Good looking boat. 98 looks plausible. Should be a stamped out piece of material on there with the SN. Last 2 numbers are the year.
With a good bailer up front and a solid patch kit, I'd take that boat anywhere I felt good about rowing. I've taken much flimsier boats down some pretty good whitewater as a kid. Start slow and work up to your comfort level.
Put a coat of spar urethane on those oars. Sand off the fibers sticking up and put a few more coats on.
I completely concur, 98 looks plausible, it looks to be in great condition, I'm an Avon Snob so I'm partial to those boats to start with, nothing rides in the water like an Avon.
There's the old GC saying too, "You can't flip a swamped boat" LOL, but you can wrap one, and I'll second the thought of a wrapped bucket boat being a LOT harder to get unwrapped.
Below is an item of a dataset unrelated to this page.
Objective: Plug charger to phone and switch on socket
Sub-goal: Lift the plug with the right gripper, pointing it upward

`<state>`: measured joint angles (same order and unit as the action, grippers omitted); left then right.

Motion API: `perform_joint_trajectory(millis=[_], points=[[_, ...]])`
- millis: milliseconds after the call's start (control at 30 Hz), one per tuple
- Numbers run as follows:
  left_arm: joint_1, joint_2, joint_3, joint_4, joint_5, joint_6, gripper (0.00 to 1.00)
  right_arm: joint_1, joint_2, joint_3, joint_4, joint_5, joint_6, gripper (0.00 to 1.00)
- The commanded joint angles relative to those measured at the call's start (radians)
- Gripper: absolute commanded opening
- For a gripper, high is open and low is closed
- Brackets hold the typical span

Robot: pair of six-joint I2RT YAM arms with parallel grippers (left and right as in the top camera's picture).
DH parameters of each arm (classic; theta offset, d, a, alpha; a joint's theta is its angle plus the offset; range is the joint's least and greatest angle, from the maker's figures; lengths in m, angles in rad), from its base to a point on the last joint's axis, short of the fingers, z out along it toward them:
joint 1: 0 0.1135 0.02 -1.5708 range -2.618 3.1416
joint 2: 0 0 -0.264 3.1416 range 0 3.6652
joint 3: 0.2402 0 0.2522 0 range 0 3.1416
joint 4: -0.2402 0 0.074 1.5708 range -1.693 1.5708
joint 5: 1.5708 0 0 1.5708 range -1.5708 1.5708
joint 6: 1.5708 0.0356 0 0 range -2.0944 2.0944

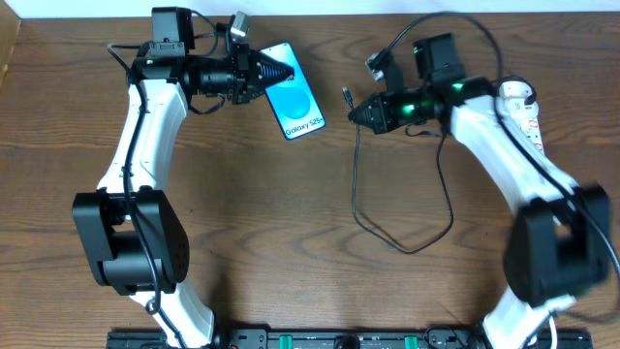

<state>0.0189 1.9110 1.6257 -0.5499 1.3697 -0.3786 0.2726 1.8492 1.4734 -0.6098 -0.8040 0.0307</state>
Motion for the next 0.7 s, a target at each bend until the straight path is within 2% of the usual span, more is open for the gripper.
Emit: perform_joint_trajectory(millis=[0,167,267,300,467,567,667], points=[[0.005,-0.022,0.007,0.069,0.136,-0.068,0.07,0.011,-0.077,0.003,-0.039,-0.125,-0.084,0.01],[0.005,-0.022,0.007,0.287,0.141,-0.254,0.07,0.019,-0.094,0.003,-0.089,-0.188,-0.08,0.01],[0.005,-0.022,0.007,0.5,0.137,-0.421,0.07,0.019,-0.091,0.002,-0.113,-0.226,-0.076,0.01],[0.005,-0.022,0.007,0.631,0.13,-0.525,0.07,0.019,-0.091,0.002,-0.116,-0.27,-0.077,0.01],[0.005,-0.022,0.007,0.898,0.076,-0.757,0.07,0.019,-0.091,0.002,-0.116,-0.364,-0.077,0.01],[0.005,-0.022,0.007,0.992,0.055,-0.832,0.07,0.022,-0.091,0.003,-0.106,-0.401,-0.077,0.01],[0.005,-0.022,0.007,1.008,0.037,-0.855,0.07,0.024,-0.091,0.003,-0.072,-0.408,-0.077,0.01]])
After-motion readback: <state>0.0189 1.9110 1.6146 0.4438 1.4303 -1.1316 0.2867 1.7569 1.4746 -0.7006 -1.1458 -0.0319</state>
I remember an incident in Sunshine on the Royal Gorge that took over 5 hours to get a Campways Miwok off of sunshine rock.
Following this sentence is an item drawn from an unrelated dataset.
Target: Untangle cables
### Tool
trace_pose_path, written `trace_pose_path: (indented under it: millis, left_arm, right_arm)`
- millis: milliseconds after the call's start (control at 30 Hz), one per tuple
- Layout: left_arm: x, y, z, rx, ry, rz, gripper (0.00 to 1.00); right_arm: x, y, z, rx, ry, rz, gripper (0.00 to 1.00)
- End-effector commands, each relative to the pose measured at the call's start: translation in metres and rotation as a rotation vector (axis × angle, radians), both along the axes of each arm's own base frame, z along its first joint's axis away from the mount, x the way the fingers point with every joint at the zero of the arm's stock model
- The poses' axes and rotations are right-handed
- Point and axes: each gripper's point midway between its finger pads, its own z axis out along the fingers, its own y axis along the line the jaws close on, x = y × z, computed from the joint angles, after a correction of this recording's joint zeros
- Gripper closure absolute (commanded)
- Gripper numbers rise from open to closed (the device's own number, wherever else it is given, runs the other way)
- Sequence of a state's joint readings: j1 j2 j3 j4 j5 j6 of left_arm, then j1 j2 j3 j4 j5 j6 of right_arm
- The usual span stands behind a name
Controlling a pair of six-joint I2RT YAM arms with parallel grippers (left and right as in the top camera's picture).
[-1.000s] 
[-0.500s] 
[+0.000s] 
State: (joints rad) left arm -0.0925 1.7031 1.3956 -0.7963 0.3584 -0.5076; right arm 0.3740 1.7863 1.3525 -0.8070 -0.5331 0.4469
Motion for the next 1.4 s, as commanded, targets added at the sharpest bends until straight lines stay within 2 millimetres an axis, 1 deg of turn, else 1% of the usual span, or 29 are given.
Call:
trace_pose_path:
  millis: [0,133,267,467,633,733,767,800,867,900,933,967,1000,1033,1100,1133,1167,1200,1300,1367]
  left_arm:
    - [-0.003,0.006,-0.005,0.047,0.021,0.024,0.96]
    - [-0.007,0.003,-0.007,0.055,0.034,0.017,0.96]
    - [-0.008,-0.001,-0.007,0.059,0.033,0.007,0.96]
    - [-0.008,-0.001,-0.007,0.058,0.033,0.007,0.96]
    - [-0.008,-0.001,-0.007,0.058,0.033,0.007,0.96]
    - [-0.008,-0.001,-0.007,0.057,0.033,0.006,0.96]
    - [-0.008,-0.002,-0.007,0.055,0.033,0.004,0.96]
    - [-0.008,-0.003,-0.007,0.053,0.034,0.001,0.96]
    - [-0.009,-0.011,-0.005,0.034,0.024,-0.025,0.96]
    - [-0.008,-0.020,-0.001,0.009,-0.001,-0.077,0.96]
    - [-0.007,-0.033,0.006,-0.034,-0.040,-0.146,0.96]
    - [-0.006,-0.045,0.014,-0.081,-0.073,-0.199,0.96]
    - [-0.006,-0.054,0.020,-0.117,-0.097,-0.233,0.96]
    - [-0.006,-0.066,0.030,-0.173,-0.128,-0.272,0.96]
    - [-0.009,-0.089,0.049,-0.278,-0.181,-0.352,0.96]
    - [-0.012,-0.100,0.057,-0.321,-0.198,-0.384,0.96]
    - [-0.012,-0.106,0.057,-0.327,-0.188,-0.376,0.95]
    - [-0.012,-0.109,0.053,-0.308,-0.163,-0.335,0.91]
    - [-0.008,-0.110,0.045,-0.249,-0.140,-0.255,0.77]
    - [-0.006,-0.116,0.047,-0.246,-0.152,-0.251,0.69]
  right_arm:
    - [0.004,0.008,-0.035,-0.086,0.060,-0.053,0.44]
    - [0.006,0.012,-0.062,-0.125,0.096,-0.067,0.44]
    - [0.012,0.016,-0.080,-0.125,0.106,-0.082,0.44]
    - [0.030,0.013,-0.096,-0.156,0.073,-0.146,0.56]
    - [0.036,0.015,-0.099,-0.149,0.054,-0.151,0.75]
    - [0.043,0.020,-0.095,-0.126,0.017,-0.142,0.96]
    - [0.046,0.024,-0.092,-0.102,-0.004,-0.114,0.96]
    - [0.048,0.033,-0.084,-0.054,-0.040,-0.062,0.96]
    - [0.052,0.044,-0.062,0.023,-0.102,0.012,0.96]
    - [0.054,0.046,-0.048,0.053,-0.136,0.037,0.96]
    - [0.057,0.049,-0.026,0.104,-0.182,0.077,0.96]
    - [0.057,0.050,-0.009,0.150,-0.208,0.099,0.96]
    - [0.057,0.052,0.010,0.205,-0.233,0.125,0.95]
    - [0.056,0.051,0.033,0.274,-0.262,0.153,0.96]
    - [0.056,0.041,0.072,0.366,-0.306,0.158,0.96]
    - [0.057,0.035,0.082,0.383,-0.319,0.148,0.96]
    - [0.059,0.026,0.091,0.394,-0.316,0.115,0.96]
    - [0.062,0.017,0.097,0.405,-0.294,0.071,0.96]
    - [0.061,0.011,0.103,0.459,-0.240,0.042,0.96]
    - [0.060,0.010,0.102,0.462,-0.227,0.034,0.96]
The recovery included shutting down the river, puncturing the boat, and about 300 commercial customers pulling on ropes... Not pretty, and thankfully Sunshine Rock isn't there anymore...
Oh, and use Marine Epoxy on the oars, lasts a lot longer than Spar Varnish. There's a thread here on Mountainbuzz about refinishing oars, lots of schools of thought on how to do it, above is mine
If memory serves me right, Avon had switched to blue rub strakes in 1998, at least on Adventurers and Expeditions. Not sure about the Drifter. Your boat looks like it is great shape. With a solid repair kit and the skills to use it, you should be good to go most anywhere you want to take it.
I can't recall there ever being a blue rub strake, the 80's saw yellow, which changed to yellow and black, then grey with 2 red stripes, can't remember whether the yellow or grey came first. Later there was a dual black with a white stripe, but I don't see those often. The seariders had a black one, but I think that was the only model to have that.
That Avon Expedition with the blue rubstrake in the photo was a 1998 model. I remember because it was a High water year on the Kern and we had new boats to use. I don't think they were special order, but can't say for sure. But I seriously doubt it since the outfitter was never one to spend extra money.
As to frame length on your Drifter, put your tape measure on your boat and see where a 78" frame would sit. I'd imagine 3 extra inches on either end wouldn't be much of an issue. Others will have differing opinions.
I am a former WA State Rafting Outfitter; in 1998 we purchased four 14' Avon SB Adventures with blue Rubbing strakes from Clavey River Gear in CA. They told me they were a special order from Avon.
That's what I was guessing, cause you don't see a whole lot of them, actually I've been an Avon Snob since the early 80's and never have seen one till the photo was posted.
I found the number and, strangely enough, it was under the rub strake. AVB14802I798. Also the rub strake is falling off. A lot of great boats don't have them and I find that it interferes with orderly and compact rolling. So talk me out of (or into) just removing the damn thing. I know, it will not look right... got any non- aesthetic reasons not to rip it off?
So, the rub strake protects the seam that runs along the side of the boat, if you remove it there's no longer a flat surface where all the material pieces meet, probably not an issue to remove it as long as you never hit the seam with anything, rock, wall, etc, if you did, there's a good chance you could inadvertently snag one of the seams and open it up, not something that would be an easy repair on the water.